In probably the most food-consciously satisfying news to come along since it was discovered that Bacos are 100 percent vegan, PETA2 (PETA’s tubular teen branch) announced last week it has named Chipotle as the Best Fast Food Chain.
Chipotle won the Libby Award (short for “liberation”) for its dedication to sustainable farm practices, commitment to serving only humanely raised meats, and extremely veg- and vegan-friendly menu. This is fantastic news because: A) Chipotle is unfailingly delicious and satisfying, so much so that I (and others) have been known to order two burritos at once with the intention of saving one for dinner, only to take both to the head in under an hour; and B) Our love of it is doubly justified when you can actually feel decent about the company and products you are supporting, with their damn ethics and everything. The PETA2 press release dropped some news about a new roasted vegetable, all-vegan burrito the company is testing out.
The restaurant also recently introduced a vegan “Garden Blend” burrito, which features vegan chicken, grains, and marinated vegetables and is available at select locations in New York City and Washington, D.C.
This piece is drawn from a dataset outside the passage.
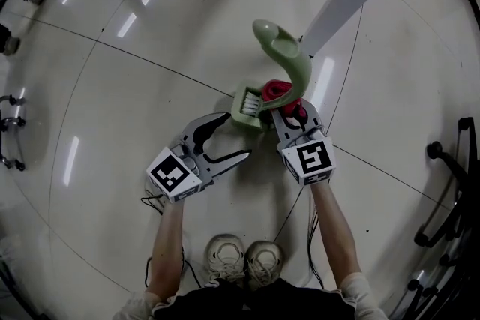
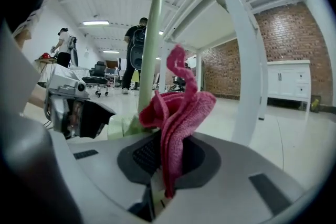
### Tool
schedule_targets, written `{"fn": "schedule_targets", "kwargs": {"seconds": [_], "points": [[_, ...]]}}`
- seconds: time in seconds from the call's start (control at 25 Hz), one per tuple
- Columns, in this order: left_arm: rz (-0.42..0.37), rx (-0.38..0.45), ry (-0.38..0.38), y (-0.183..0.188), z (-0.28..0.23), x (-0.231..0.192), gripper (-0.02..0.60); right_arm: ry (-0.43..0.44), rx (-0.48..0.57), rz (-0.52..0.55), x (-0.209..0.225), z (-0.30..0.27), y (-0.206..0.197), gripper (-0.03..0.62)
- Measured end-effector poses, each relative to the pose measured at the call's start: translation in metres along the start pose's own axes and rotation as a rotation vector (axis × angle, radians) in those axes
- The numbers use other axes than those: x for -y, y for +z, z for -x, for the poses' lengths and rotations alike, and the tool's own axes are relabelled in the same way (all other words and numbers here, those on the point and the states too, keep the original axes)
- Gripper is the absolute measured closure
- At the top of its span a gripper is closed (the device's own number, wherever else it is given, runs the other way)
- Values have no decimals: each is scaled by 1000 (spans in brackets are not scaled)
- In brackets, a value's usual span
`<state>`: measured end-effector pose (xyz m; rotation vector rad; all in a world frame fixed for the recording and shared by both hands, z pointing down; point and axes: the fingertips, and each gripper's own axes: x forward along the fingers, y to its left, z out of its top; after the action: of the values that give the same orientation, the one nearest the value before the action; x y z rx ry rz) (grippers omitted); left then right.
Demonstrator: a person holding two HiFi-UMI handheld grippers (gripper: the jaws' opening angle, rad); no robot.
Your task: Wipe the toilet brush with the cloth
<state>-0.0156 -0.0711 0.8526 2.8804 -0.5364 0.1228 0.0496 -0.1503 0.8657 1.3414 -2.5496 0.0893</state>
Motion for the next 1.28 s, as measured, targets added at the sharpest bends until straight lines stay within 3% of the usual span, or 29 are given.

So, seeing as Inverted Soapbox has been dabbling in dairy reduction of late, we decided to do some reporting to find out where to find this neorrito. Answer, via Shannon Kyllo, Chipotle marketing consultant:
Currently, we are just testing Garden Blend at our DuPont Circle location in Washington D.C. and our Chelsea West location in New York. Those are the only two locations we are testing this in right now, but we hope all goes well so we may offer it in all of our restaurants.
Say it with me now: NEW CHIPOTLE BURRITO. Remember in The Wizard where they unveil A NEW GAME!! and it’s Super Mario 3? Excitement is parallel.
Which means I will be heading to Chelsea ASAPaliciously.
Side note: This blog’s Chipotle bias is directly related to attendance at the University of Maryland, where, not even exaggerating, probably 75-85 percent of the student
population cycled through the College Park Chipotle every week. It was, for a good while, the No. 1 grossing Chipotle in the world, finally dethroned only when they opened 75 other locations in a few mile radius to sate the demand. As epically busy as the line was (usually reaching the door at all times), the restaurant was a Fordian model of high-octane efficiency on behalf of both staff and customers, only occasionally disturbed by the unseasoned newb staring too long at the menu or reaching their grubby hand over the glass shield to point at the beans, for which they were made into a public object of derision and scorn and nearly booed out of the restaurant by the armistice alliance of hungry sorority girls, college journalists and basketball players waiting behind them.
And in the same round of Libby Awards, PETA2 named VegTerps, UMD’s animal rights and veg organization, as the Best Student Group. Coincidence? Probably. But It’s a good opportunity to say GO TERPS anyway.
Etan Horowitz wrote the first ever article about Chipotle for the Diamondback. His dubious ethics lead him to accept coupons for free burritos and my dubious ethics lead me to steal them from his desk. COLLEGE!
I can’t wait to try it! Chipotle FTW
I continue to eat at Chipotle about once a week. I patronize the chain’s Decatur, Ga., location. Chicken burrito with pinto beans. Every time. And I read my book. It’s the finest hour of my work week.
some of my favorite moments in College Park involve eating a warm burrito over a fresh, cold Washington Post from WaWa. Now WaWa closed as did the College Park Post plant. But Chipotle lives on and on.
When I covered the Bowie Chipotle opening, the manager tried to thrust a stack of burrito coupons into my hand several times. It was the strongest test to my ethics ever but I turned them down repeatedly. My photographer, however, scooped them up like Mario coins. Barry, The Ethics Board rules that your actions were justified.
See, Donnelly, the key is to refuse the coupons to preserve the appearance of ethics and then steal them away from him when he’s not looking. Then, you have obligation to write a positive story because he doesn’t know you took them and you get the free burritos. Crime pays.
No obligation, I meant.
There’s someone from Rubenstein Associates, Inc. who has looked at this post at least once a day every day since it went up. Who are you? Why are you so fascinated by this? Did you try the newritto yet??